In Hofriyat, the ability of an object to retain moisture is likened to its ability to retain fertility, likening a woman's infibulated body to
a. a dried egg-shaped gourd with seeds that rattle inside it
b. the squat, round pottery jar with a tiny opening at the top that is used to prepare the family's staple food
c. the house and all enclosed areas of the village
d. all of the above

a dried egg-shaped gourd with seeds that rattle inside it

What did Boddy's field research teach her about the meanings associated with infibulation in Hofriyat?
a. Men and women in Hofriyat have been unable to resist cultural pressure in favor of infibulation.
b. The meanings associated with female infibulation are reinforced by so many different aspects of everyday life that girls come to consider the operation a profoundly necessary and justifiable procedure.
c. A less radical form of the operation was promoted after 1969 but never gained acceptance among villagers.
d. All of the above

The meanings associated with female infibulation are reinforced by so many different aspects of everyday life that girls come to consider the operation a profoundly necessary and justifiable procedure.

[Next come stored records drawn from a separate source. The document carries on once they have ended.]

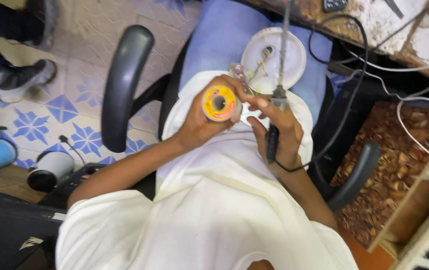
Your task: Soldering wires onto a circular electronic component using a soldering iron and solder wire.
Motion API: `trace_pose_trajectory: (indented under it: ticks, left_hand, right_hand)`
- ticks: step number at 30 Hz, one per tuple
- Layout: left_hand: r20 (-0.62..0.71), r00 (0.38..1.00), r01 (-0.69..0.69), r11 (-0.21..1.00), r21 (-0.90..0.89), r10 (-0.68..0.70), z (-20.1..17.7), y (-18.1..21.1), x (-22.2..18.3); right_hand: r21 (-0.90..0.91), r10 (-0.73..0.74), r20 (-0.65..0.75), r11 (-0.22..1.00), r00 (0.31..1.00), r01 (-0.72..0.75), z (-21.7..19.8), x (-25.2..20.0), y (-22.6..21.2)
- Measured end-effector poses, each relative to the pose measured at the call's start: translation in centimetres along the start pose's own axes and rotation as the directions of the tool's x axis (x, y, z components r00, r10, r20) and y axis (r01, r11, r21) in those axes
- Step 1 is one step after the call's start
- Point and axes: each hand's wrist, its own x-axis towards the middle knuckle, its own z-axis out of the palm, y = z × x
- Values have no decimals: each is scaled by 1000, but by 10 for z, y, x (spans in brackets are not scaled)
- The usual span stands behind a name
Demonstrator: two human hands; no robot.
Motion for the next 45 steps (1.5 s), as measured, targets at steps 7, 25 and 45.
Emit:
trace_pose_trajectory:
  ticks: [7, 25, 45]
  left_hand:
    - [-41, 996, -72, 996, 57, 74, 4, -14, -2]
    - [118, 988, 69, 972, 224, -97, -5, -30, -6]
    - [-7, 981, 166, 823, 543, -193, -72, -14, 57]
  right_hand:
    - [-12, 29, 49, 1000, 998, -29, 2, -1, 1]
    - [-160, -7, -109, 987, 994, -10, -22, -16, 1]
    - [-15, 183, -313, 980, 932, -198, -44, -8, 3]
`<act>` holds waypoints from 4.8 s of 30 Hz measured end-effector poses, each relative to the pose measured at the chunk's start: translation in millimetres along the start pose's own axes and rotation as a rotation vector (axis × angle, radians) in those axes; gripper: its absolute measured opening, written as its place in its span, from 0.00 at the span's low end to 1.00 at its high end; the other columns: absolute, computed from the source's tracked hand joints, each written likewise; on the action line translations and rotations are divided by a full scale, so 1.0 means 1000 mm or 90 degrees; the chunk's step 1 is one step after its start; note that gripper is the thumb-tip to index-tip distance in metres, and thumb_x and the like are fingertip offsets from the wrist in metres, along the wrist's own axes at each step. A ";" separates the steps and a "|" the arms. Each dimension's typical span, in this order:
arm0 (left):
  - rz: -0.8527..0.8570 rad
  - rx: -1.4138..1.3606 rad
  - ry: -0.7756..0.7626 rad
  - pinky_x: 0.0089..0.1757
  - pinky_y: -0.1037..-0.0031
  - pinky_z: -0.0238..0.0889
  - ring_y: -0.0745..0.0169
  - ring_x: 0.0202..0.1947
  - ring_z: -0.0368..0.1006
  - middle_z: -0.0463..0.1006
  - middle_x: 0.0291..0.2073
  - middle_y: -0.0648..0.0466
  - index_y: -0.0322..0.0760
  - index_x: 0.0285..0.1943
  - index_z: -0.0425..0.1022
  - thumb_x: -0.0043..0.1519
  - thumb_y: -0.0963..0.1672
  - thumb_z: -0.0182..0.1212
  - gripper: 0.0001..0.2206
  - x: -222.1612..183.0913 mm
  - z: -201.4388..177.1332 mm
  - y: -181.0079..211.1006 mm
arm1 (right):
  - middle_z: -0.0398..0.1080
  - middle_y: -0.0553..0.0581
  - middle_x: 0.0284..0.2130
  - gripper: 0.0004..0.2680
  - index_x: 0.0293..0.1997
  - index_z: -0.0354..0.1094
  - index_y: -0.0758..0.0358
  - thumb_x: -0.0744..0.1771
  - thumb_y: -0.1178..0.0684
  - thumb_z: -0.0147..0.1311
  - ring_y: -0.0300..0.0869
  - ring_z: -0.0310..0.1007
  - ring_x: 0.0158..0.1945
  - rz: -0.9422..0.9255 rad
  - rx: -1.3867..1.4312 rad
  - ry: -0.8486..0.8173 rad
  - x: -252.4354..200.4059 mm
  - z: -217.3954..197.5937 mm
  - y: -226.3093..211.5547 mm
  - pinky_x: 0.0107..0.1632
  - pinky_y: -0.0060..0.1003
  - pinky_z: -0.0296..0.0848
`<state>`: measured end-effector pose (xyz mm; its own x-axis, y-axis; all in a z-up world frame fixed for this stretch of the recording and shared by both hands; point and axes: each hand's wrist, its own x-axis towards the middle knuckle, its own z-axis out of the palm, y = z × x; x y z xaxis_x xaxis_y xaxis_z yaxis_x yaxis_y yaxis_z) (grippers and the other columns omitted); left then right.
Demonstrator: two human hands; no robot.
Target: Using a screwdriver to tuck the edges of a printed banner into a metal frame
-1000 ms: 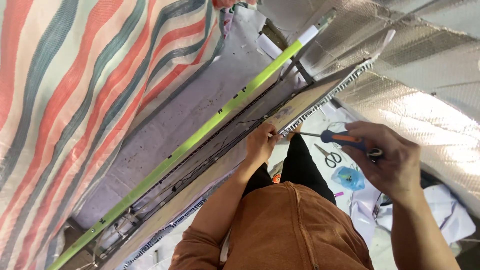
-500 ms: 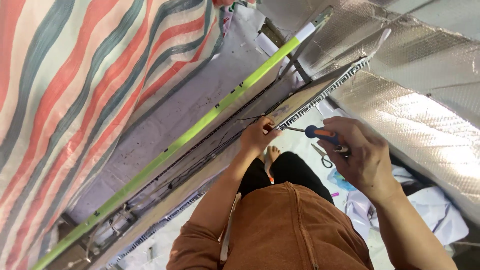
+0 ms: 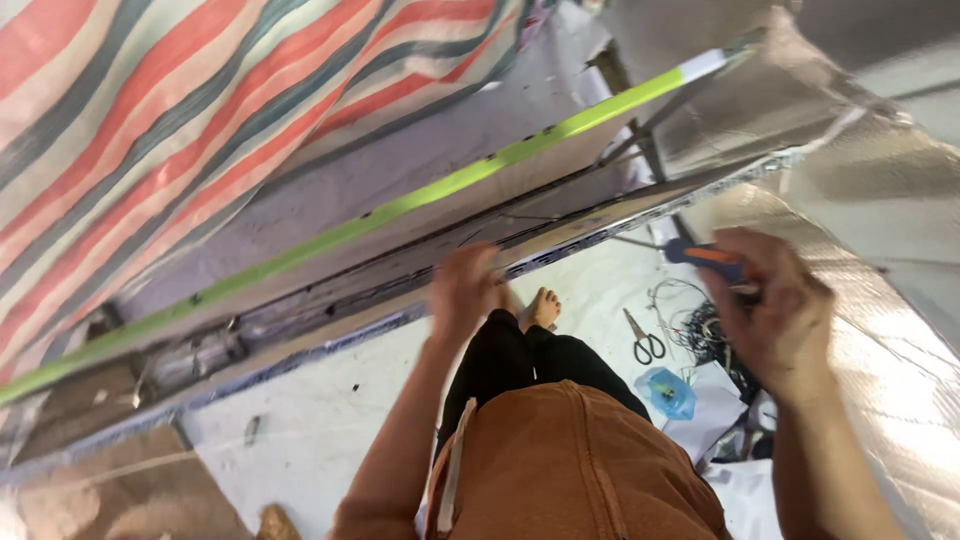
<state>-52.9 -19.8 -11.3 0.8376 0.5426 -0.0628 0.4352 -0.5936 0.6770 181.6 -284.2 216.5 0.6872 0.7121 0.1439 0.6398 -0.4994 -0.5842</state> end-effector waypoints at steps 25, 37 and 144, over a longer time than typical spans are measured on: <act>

Which of the following is NOT an assumption of cultural determinism regarding human nature and human society?
a. Cultures have clear boundaries.
b. Every culture offers people only one way to interpret their experience.
c. Every set of cultural practices contains fundamental contradictions.
d. Human beings are passively molded by culture.

Human beings are passively molded by culture.

To argue that "their culture made them do it" is to take the position of
a. cultural determinism
b. cultural relativism
c. ethnocentrism
d. environmental determinism

cultural relativism

The anthropological definition of cultural relativism requires that we make an effort to _______ the practices of other cultures
a. approve
b. excuse
c. judge
d. understand

understand

When anthropologists distinguished between Culture and cultures, they were distinguishing between _______ and __________.
a. different traditions of learned behavior / the ability to learn and create sets of behaviors and ideas.
b. a defining attribute of human beings / ways of life of specific groups of people.
c. the fine arts / local traditions of human beings.
d. the genetic programming that sets humans apart from other animals / the ways in which that programming works in specific places.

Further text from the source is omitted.